If the prohibition regarding Asian, Black and Irish people was an example of direct race discrimination (now in terms of Sections 9 and 13 of the Equality Act 2010), what about a prohibition which states ‘No DSS’ tenants? This term refers to individuals who are in receipt of State benefits such as Universal Credit whereby their rent is effectively paid by the Government.

At first you might be forgiven for thinking how such a prohibition could infringe equality laws, but dig a little deeper and think things over. The prohibition is a provision, criterion or practice (PCP) imposed by the landlord. Admittedly, people receiving State benefits are a hugely varied group: they will encompass men and women; White and Black and Minority Ethnic individuals; disabled and non-disabled people; heterosexual and LGBTI individuals; and people with religious/ philosophical beliefs and those with none.

This is to miss the point: could such a PCP be an example of indirect discrimination by reason of a protected characteristic in terms of Section 19 of the Equality Act 2010?

The answer seems to be yes: it would seem that more women than men are adversely affected by the prohibition ‘No DSS’ tenants. In other words, the prohibition is an example of indirect sex discrimination. Indirect discrimination can be understood in basic terms as hidden barriers which lead to unlawful, less favourable treatment.

Landlords may argue that they are not intentionally discriminating against women, but this is precisely the effect of their unwillingness to let properties to people receiving State benefits.

In 2017, the UK Supreme Court clarified the meaning of indirect discrimination in Essop v Home Office; Naeem v Secretary of State for Justice [2017] UKSC 27:

  • There is no obligation for a complainant with the protected characteristic to explain why the PCP puts her at a disadvantage when compared to other groups;
  • Indirect discrimination does not (unlike direct discrimination) have to demonstrate necessarily a causal link between the less favourable treatment and the protected characteristic. All that is required is a causal link between the PCP and the disadvantage suffered by the complainant and her group.
  • Statistical evidence can be used to demonstrate a disadvantage suffered by a group, but a statistical correlation is not of itself enough to establish a causal link between the PCP and the disadvantage suffered;
  • The PCP may not necessarily be unlawful of itself, but it and the disadvantage suffered must be ‘but for’ causes of the disadvantage. Put simply, if the PCP was not there, the complainant and her group would not suffer the detriment.
  • The PCP itself does not have to disadvantage every member of the complainant’s group e.g. some women may be able to comply with it, but , critically, more women than men cannot.
  • The pool of individuals to be scrutinised to assess the impact of the disadvantage should include everyone to which the PCP applies e.g. all those receiving State benefits whether they are negatively affected or not.
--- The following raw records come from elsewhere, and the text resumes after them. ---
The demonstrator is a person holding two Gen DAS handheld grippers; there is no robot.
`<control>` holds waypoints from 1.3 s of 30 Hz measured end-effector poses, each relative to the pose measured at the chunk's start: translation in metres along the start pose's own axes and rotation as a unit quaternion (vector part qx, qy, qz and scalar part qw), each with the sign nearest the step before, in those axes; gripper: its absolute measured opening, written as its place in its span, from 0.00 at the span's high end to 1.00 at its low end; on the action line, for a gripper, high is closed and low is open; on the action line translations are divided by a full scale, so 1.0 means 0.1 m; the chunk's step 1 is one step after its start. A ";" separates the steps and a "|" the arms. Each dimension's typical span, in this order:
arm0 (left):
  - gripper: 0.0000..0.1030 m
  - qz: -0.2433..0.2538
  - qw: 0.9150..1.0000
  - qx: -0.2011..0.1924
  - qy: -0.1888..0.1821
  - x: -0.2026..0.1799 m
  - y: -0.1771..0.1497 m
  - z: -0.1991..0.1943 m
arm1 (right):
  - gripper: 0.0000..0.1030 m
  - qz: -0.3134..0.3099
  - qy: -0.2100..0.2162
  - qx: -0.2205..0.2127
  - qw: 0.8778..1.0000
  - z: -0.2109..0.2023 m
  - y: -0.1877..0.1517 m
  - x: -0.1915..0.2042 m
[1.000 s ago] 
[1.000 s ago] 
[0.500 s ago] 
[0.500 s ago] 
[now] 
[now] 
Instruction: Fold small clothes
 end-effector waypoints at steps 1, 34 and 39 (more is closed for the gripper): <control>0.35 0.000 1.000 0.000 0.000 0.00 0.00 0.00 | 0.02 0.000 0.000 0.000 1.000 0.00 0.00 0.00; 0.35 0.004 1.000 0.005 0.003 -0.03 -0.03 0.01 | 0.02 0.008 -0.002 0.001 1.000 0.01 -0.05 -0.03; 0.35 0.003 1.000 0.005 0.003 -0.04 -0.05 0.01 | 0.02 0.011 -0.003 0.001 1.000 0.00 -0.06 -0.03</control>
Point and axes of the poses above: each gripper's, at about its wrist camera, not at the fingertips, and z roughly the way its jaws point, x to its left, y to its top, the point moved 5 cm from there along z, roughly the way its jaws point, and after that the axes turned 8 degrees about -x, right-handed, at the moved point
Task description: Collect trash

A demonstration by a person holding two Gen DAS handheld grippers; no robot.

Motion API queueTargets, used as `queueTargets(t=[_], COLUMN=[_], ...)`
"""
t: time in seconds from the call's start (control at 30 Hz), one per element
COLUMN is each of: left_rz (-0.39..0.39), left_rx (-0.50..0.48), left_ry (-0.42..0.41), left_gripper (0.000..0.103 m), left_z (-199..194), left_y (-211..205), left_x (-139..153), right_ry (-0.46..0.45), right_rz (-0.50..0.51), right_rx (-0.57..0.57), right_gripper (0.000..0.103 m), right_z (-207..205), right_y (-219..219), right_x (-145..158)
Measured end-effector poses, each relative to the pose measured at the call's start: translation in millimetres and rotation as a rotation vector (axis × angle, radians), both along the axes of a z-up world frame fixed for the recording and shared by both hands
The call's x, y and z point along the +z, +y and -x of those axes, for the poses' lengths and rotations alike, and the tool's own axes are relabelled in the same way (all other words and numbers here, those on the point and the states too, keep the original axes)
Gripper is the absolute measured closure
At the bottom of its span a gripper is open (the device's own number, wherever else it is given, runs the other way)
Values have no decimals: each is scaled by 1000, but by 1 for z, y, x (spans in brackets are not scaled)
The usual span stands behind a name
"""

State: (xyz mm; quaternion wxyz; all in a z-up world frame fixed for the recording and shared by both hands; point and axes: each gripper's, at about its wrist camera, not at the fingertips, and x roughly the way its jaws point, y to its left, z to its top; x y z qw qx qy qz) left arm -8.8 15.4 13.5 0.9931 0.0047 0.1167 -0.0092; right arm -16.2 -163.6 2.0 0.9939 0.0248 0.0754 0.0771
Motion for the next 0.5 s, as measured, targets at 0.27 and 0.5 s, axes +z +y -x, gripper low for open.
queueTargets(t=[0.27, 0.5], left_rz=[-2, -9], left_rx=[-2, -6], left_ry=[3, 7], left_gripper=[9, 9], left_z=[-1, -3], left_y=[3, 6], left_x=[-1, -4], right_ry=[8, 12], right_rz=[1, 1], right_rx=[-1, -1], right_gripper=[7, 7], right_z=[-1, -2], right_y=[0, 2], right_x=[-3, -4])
A link to the Supreme Court’s judgement can be found below:

https://www.supremecourt.uk/cases/docs/uksc-2015-0161-judgment.pdf

Conclusion

It looks as if the phrase ‘No DSS’ may be consigned to the history books along with the more notorious example of ‘No Blacks, No dogs, No Irish’. Speaking of dogs: a general ban on these animals might constitute another example of indirect discrimination as individuals who are visually impaired (a disability) may be less likely to be able to comply as they rely on their guide dogs.

Links to stories about the legal challenges to the PCP of ‘No DSS’ tenants can be found below on the BBC News App:

Landlords who say ‘no DSS’ breaking equality laws

“No DSS” landlords who turn down housing benefit claimants risk breaching equality laws.

Legal victories over ‘No DSS’ letting agents

Two single mothers win out-of-court settlements against letting agents refusing benefit claimants.

Related Blog Articles:

https://seancrossansscotslaw.com/2019/03/04/there-aint-nothin-goin-on-but-the-rent/

https://seancrossansscotslaw.com/2019/07/09/boxing-clever/

https://seancrossansscotslaw.com/2019/06/21/sickness-absence/

https://seancrossansscotslaw.com/2019/08/20/beardy-weirdy/

https://seancrossansscotslaw.com/2019/02/21/indirect-discrimination/

Copyright Seán J Crossan, 13 April 2020

International Women’s Day (What’s so great about it?)

Photo by Jen Theodore on Unsplash

Today is International Women’s Day, but is there much to celebrate in terms of concrete progress since I spoke about this topic last year?

The answer to the question is that progress women’s equality remains very much a mixed picture. If you look at figures produced for the European Gender Equality Institute, the UK is certainly in the top 5 of selected European countries. This is in stark contrast to Central and Eastern European nations (e.g. Bulgaria, Poland and Romania). Surprisingly, Germany does less well amongst its Western European neighbours, whereas Greece and Portugal are way down the index.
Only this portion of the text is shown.